Instructions on 80251 Microcontroller
Board and Software
by
Diego Campos (SPRING
2002): 1.0, 2.0, 3.0
Updated by
Matthew Klepeis
(SPRING 2003): 4.0
Steve Sanko (SPRING
2005): 4.1
Michael Conlow
(SPRING 2011): 4.2
Edited by Dr. Joseph
Wunderlich
Ver. 4.2
Last update – 3/27/11
I.
INSTALLING SOFTWARE*
a.
The
microcontroller software (also found in [1] as a CD) is kept in Elizabethtown
College’s ITS office (Brian Helm).
b.
Drag
and drop entire folder labeled C251eval into your primary drive.
c.
Go
into the folder of the copied C251eval file in your drive and look in
the Bin folder for the file Uvw251.exe file. This is the execution file for the
Development Environment that will be used.
d.
Double-click
the Uvw251 the file and you will see that the computer has not chosen a tool set. Click on OK and select Keil 80251C Compiler Version 2.x.
·
Installation
instructions also included in Install.txt folder (seen above).
·
Evaluation
version will create programs up to 2KB in length.
II. Our MCB251
Development Board [2]
a.
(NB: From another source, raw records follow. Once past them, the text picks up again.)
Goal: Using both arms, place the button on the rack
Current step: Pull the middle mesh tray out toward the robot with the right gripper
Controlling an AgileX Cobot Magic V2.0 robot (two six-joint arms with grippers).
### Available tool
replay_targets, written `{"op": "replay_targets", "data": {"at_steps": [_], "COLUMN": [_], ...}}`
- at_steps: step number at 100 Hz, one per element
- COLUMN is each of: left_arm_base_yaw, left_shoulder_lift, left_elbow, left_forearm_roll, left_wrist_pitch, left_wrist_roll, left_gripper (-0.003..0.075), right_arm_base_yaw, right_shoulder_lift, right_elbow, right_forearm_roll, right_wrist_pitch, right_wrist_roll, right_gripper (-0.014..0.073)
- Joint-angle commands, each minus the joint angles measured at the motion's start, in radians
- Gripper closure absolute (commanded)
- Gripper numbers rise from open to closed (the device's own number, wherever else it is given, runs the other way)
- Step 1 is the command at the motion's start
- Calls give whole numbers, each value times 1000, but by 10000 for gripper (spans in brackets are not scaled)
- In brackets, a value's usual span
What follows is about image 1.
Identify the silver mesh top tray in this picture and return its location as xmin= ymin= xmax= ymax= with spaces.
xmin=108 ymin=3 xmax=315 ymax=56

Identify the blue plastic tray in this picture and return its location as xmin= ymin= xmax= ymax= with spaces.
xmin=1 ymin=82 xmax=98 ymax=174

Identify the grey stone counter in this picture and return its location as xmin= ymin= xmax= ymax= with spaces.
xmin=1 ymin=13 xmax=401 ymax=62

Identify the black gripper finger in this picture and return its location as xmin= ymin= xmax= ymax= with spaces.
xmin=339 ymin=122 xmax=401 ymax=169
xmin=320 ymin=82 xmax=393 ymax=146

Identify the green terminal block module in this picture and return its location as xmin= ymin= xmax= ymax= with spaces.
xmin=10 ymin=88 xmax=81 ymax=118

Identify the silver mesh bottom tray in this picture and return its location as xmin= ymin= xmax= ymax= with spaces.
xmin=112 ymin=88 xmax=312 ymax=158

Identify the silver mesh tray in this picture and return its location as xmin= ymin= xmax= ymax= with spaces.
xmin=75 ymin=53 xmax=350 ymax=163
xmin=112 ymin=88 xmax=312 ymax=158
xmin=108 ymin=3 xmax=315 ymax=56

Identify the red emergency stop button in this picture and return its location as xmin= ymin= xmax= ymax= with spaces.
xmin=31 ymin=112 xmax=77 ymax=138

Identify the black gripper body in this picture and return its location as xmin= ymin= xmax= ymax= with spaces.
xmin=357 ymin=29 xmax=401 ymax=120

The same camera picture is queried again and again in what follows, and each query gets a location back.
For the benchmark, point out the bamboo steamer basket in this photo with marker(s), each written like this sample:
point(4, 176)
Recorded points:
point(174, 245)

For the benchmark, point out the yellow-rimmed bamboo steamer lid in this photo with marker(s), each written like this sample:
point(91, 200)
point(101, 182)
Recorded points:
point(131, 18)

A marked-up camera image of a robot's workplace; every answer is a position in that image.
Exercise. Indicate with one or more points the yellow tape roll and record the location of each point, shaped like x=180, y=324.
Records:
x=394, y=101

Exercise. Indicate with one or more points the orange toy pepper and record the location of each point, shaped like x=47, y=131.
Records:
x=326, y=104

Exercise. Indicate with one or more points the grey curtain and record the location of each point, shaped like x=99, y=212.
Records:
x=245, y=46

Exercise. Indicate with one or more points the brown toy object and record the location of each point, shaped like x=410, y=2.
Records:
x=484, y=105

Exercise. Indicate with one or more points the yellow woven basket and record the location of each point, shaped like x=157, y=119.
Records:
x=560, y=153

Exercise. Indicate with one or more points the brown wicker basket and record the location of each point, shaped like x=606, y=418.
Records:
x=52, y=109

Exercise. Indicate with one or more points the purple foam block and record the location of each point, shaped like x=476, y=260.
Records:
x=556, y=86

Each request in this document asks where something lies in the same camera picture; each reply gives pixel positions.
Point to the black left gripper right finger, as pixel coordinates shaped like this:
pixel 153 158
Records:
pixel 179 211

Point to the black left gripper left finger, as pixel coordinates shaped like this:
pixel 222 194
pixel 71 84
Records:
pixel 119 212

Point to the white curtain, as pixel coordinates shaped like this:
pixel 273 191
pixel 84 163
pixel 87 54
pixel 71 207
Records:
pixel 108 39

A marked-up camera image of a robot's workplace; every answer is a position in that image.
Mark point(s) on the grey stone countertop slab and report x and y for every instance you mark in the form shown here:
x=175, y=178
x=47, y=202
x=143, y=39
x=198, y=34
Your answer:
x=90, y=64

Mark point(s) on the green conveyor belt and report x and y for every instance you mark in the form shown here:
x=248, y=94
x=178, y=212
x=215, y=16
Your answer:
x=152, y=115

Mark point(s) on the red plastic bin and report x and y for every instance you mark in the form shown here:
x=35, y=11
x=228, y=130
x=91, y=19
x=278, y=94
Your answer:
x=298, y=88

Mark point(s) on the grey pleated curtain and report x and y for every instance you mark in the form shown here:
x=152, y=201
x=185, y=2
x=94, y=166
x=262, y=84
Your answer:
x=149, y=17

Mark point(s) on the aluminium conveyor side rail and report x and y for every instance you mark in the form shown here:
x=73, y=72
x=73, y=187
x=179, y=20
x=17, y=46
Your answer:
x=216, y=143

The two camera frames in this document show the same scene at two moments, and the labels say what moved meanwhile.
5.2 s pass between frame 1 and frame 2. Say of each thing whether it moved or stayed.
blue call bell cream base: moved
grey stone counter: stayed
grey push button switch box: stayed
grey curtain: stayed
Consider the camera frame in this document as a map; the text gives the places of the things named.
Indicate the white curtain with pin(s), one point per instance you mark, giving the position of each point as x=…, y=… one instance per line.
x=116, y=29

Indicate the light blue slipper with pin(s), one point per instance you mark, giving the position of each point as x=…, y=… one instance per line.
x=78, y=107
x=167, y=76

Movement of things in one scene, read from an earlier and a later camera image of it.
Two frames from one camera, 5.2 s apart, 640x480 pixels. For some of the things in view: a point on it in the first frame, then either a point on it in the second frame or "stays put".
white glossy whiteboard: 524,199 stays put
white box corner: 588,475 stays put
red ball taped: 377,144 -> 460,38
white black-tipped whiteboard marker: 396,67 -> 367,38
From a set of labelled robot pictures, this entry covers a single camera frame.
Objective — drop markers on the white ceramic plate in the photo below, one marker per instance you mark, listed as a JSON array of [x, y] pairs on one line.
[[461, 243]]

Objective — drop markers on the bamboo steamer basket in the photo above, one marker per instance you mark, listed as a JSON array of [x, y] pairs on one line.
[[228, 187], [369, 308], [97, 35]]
Ensure Dip Switches are in the default setting:
|
Switch |
Uart Int |
Ext Uart |
SRC/D2 |
Page |
Monitor |
51/151 |
Map 1 |
Map 2 |
LED |
A17 |
|
ON |
X |
X |
X |
|
X |
|
|
|
X |
X |
|
OFF |
|
|
|
X |
|
X |
X |
X |
|
|
The board must
be reset after changing any dip switch settings
b.
Technical
Data:
|
Supply Voltage |
8V
– 12V DC |
|
Supply Current |
Typical:
300mA |
|
System Clock |
12MHz |
|
Memory |
256
KB 128
KB Monitor EPROM Optional:
256KB User EPROM |
|
CPU |
Intel
80C251SB Temic
80C251G1 Optional:
Dallas 80C320, Intel 80C151, Intel
80C51Fc, or compatible |
|
Peripherals |
2
x RS232 Interfaces |
c.
Basic
Block Diagram [3]
III. µVISION SOFTWARE**
Overview:
·
Configure MicroVision 251
·
Create and Save source file
·
Create and Save project file
·
Include source file in project
·
Compile and Build project (Completed
when “Successfully Linked” screen appears)
a.
First,
you must configure the settings to use the assembler program. Go to the Options
tab and select A251 Assembler.
This is the program that will translate the
assembly program to machine language.
** See page 338 in [1].
b.
Do
not change any of the default settings in the Listing tab (should only
have top three options checked) but go to the Object tab. Select Include debug information and
select Source Mode for code generation. Notice the bottom Command
Line Options String, this shows you what has been modified from the default
assembler settings.
Once all has been done, click OK and
you are ready to write assembler code.
c.
To
create a new source file go to the New File icon, click File/New File,
or ctrl+n and you will see an Untitled# text editor appear.
d.
If
you are using the software in [1], ALL SOURCE FILES MUST BEGIN WITH THE
FOLLOWING LINES OF CODE:
$rb(0,1,2,3); space for all
register banks
$include(c:\c251eval\asm\reg251s.inc);use 80251 register
definitions
e.
The
following information is from [1] and may require the reader to have access to
the text. The following is covered in
section A.5 in the text and explains program segments and the nomenclature for
the class types and memory addressing for code.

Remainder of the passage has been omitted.